**PROBLEM**
Of the records that follow, copy only the lines from the line containing "Question: What bounding box encloses the left gripper right" to the line containing "Question: What bounding box encloses the single", both included, exactly as written.

Data items
========================================
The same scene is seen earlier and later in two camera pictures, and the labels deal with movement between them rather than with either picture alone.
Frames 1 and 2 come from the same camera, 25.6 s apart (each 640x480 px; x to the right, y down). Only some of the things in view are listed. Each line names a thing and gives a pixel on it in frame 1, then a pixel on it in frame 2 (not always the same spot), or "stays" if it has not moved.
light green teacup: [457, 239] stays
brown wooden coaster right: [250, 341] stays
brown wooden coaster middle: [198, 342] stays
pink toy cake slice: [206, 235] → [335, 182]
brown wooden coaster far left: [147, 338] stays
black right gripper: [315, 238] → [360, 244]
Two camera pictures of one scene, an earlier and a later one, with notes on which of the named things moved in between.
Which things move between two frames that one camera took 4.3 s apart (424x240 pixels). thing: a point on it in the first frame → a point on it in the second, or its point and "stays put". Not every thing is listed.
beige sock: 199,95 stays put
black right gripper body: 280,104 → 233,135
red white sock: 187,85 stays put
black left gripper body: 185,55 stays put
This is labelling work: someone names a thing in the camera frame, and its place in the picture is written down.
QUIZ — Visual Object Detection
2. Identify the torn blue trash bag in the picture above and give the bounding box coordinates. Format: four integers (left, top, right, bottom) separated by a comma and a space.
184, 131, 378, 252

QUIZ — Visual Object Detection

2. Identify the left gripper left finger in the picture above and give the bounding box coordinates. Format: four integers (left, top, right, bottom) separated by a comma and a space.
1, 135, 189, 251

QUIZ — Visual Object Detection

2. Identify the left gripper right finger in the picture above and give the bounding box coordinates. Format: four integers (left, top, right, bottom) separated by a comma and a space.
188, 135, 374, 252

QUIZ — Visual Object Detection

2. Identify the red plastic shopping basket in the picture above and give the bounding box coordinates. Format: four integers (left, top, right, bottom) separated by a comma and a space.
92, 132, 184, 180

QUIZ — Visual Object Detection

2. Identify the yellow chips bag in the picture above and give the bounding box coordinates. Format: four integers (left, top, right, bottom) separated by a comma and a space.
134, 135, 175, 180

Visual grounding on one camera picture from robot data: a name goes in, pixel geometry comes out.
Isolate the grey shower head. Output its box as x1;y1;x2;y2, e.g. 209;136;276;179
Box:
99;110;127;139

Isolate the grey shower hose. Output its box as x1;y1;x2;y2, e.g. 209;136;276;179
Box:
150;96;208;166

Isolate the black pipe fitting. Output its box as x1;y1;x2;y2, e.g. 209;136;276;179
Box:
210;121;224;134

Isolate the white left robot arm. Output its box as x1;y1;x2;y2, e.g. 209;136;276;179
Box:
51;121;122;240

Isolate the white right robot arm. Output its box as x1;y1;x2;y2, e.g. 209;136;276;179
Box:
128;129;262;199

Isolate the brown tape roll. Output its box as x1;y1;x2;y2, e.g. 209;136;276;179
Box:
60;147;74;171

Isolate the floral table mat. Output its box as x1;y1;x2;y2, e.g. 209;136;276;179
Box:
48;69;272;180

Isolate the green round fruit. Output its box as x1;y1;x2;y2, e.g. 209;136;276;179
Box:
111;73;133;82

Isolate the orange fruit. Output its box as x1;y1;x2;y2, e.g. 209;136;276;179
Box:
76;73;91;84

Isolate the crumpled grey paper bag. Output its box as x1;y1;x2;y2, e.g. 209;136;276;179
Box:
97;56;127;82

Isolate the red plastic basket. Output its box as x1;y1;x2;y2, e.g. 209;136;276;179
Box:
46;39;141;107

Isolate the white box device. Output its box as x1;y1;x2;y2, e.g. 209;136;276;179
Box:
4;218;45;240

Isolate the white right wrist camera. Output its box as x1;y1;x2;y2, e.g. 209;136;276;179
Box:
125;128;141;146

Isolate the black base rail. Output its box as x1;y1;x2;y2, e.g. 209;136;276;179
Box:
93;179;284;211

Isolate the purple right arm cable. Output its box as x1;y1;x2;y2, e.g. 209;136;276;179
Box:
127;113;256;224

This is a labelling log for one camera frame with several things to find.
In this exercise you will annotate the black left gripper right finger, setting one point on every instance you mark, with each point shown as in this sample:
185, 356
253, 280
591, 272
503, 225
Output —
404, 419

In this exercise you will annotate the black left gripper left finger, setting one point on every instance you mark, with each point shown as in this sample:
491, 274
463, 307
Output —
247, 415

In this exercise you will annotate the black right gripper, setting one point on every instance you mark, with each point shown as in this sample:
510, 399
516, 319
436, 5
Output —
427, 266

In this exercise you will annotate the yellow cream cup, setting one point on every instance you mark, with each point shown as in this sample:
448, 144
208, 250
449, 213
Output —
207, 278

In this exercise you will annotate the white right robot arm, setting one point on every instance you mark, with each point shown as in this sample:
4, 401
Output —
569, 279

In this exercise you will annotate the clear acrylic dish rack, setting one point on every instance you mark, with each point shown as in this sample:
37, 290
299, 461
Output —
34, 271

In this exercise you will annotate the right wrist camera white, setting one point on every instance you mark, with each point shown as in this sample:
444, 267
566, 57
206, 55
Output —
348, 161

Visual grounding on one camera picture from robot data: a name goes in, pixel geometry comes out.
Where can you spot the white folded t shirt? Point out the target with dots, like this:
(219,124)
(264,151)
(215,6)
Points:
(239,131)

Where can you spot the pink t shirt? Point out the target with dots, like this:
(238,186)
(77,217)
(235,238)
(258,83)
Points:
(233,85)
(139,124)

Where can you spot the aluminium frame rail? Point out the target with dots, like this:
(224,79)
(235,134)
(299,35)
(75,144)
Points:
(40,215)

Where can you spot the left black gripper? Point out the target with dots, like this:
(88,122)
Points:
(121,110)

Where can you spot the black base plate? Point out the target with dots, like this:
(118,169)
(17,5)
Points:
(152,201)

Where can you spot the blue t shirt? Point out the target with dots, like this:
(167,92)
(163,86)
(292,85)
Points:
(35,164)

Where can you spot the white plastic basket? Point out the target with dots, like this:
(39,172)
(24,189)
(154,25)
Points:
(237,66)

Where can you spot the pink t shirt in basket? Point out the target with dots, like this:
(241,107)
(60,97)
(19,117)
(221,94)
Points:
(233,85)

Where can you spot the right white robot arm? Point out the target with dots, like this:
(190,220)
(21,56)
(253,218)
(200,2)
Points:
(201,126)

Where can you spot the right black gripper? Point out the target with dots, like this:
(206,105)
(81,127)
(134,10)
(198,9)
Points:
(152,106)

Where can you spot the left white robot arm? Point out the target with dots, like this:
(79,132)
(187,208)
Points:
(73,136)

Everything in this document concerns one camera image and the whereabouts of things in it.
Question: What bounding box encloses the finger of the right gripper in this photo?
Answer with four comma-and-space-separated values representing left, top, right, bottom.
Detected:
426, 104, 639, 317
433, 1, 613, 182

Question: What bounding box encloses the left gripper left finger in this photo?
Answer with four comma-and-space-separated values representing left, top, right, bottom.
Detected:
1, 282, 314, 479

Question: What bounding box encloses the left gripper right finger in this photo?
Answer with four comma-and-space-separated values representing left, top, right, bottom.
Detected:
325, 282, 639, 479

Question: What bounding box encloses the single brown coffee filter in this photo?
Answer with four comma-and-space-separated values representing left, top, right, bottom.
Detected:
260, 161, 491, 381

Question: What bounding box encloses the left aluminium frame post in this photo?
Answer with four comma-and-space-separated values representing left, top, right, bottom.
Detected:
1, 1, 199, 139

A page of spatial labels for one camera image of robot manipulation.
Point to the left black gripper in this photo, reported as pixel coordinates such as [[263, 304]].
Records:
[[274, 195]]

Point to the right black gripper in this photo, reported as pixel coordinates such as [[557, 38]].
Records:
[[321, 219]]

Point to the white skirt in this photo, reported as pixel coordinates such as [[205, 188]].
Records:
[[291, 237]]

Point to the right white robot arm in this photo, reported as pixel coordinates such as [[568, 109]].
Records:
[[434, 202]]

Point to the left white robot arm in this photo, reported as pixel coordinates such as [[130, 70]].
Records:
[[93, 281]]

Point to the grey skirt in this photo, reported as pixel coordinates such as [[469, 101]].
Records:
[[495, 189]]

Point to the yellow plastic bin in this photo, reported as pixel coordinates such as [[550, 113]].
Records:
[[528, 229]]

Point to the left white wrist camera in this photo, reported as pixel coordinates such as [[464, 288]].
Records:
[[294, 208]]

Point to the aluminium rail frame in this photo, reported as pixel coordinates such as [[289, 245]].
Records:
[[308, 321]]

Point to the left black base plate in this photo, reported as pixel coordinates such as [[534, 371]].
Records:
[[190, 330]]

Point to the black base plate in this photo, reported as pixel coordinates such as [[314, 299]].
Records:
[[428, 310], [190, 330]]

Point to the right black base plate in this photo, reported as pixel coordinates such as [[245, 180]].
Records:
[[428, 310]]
========================================
**EXERCISE RESPONSE**
Question: What bounding box encloses the left gripper right finger in this photo?
Answer with four comma-and-space-separated values representing left, top, right, bottom.
Detected:
325, 282, 639, 479

Question: What bounding box encloses the single brown coffee filter in this photo?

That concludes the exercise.